Besides, the first heat dissipation channel and the second heat dissipation channel are in communication with each other. Both the first heat dissipation channel and the second heat dissipation channel are exposed to the air and together form a first path through which heat generated by the flat contacting sections 211 and the resilient contacting sections 511 can be effectively dissipated to the air. That is to say, the heat dissipation holes of the plug insulative housing 10 are in communication with the heat dissipation openings 43 of the receptacle insulative housing 40. In addition, heat generated by the flat contacting portions 221 and the resilient contacting portions 521 can be dissipated to the air through a second path formed by the upper and lower heat dissipation slits 181, 182 and the upper and lower receptacle contact passageways 421, 422.

It is to be understood, however, that even though numerous characteristics and advantages of preferred and exemplary embodiments have been set out in the foregoing description, together with details of the structures and functions of the embodiments, the disclosure is illustrative only; and that changes may be made in detail within the principles of present disclosure to the full extent indicated by the broadest general meaning of the terms in which the appended claims are expressed.

Claims

1. A plug connector comprising:

a plug insulative housing comprising a first mating surface, a first plug cavity extending through the first mating surface along a transverse direction, and a first plate cantileveredly extending into the first plug cavity along the transverse direction, the plug insulative housing defining upper and lower plug contact slots in communication with the first plug cavity; and
a pair of plug power contacts respectively received in the upper and lower plug contact slots, each plug power contact comprising a flat contacting section exposed to the first plug cavity and a first soldering section for being mounted to a circuit board; wherein
the flat contacting sections of the pair of plug power contacts are positioned on upper and lower surfaces of the first plate, respectively; and wherein
the plug insulative housing defining a heat dissipation channel in communication with the first plug cavity in order that heat generated by the flat contacting sections can be effectively dissipated to the air through the heat dissipation channel;
wherein each plug power contact comprises a first bending section connected between the flat contacting section and the first soldering section, the first bending section defining at least one heat dissipation slot therethrough.

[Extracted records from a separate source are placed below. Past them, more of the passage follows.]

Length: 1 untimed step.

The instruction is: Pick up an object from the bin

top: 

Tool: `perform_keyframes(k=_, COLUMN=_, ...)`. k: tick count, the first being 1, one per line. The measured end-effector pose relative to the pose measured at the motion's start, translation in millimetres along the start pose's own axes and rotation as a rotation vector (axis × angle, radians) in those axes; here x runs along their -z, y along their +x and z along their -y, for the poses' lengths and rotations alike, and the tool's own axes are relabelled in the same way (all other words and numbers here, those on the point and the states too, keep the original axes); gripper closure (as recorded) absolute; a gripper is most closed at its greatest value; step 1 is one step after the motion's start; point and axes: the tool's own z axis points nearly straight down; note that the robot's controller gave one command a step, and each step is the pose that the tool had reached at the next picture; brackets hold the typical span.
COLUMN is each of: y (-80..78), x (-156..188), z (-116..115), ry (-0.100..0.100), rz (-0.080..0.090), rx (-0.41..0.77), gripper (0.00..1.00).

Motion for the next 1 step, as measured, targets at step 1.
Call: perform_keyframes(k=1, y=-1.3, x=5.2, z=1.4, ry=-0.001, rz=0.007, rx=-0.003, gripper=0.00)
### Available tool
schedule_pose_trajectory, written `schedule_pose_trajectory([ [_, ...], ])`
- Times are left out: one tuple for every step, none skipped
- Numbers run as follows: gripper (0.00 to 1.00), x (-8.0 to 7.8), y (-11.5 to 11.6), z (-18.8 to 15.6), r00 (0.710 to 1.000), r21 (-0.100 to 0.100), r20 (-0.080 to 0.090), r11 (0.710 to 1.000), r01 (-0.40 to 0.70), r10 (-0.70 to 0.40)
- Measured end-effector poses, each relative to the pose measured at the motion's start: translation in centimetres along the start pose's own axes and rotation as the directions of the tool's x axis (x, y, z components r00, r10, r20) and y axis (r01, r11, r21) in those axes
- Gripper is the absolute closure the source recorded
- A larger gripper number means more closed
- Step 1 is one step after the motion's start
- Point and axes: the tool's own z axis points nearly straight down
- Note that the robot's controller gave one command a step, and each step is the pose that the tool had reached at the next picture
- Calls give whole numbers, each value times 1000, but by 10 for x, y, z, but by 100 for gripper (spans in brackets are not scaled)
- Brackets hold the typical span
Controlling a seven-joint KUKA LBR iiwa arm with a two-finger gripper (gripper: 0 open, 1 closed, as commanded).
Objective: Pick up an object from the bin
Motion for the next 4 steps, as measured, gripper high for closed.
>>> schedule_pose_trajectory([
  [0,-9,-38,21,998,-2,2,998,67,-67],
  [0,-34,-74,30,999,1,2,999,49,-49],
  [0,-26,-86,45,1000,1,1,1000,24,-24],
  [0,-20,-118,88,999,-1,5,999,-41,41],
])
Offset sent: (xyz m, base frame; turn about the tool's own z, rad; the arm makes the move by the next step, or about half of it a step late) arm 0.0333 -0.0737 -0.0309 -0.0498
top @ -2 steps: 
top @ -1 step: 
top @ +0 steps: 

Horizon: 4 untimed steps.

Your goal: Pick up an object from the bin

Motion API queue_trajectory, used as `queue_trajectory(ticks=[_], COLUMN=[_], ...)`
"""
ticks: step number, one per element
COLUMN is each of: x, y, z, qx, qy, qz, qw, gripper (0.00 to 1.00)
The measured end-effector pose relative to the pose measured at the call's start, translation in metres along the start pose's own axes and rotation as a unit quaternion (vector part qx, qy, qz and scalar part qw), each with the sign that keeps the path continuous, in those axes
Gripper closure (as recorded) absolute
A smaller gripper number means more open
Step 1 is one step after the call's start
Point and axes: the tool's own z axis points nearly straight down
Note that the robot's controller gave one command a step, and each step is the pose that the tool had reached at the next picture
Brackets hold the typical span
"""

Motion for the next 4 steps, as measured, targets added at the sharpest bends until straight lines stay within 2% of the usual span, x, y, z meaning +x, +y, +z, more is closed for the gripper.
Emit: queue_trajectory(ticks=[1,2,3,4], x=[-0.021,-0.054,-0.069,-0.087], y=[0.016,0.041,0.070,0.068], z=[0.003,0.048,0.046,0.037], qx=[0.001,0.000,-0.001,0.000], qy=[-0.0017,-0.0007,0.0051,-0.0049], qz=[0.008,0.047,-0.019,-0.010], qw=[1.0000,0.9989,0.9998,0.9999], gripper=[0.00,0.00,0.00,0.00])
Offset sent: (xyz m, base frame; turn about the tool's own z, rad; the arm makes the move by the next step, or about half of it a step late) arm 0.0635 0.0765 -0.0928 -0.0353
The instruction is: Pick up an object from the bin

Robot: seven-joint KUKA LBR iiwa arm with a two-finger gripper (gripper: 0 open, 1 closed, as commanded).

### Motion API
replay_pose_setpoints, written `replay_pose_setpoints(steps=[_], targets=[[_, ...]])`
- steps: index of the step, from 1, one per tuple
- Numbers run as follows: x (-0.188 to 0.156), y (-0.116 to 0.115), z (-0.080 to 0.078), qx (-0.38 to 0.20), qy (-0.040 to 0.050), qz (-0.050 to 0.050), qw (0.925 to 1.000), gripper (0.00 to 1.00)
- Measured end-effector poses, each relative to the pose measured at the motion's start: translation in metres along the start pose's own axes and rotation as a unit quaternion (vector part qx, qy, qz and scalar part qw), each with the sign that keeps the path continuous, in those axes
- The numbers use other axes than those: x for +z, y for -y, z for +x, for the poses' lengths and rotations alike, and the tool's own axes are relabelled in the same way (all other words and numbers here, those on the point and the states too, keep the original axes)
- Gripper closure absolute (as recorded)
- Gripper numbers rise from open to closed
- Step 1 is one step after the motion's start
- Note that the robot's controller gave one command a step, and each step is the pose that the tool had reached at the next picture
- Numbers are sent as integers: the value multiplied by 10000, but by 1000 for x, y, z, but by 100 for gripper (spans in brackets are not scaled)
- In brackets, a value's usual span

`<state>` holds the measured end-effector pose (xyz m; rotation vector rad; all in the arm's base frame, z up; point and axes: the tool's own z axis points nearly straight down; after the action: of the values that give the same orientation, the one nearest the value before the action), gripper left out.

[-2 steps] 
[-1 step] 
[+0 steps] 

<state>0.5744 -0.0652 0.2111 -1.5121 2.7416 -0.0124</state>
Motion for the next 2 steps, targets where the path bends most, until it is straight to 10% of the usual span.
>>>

2. The plug connector as claimed in claim 1, wherein the plug insulative housing comprises a front head formed at a distal end of the first plate, the front head comprising a pair of upper and lower protrusions extending along a vertical direction perpendicular to the transverse direction, front edges of the flat contacting sections of the pair of plug power contacts being restricted by and hid behind the pair of upper and lower protrusions, respectively.

3. The plug connector as claimed in claim 2, wherein the front head and the first plate are together of a T-shaped cross-section, and the front head is adapted for protecting the plug power contacts so as to prevent a mismatch connector from incorrectly contacting the flat contacting sections.

4. The plug connector as claimed in claim 2, wherein the plug insulative housing comprises four peripheral walls enclosing the first plug cavity and a first rear wall connecting the four peripheral walls, the first rear wall being opposite to the first mating surface, the first plate integrally extending from the first rear wall.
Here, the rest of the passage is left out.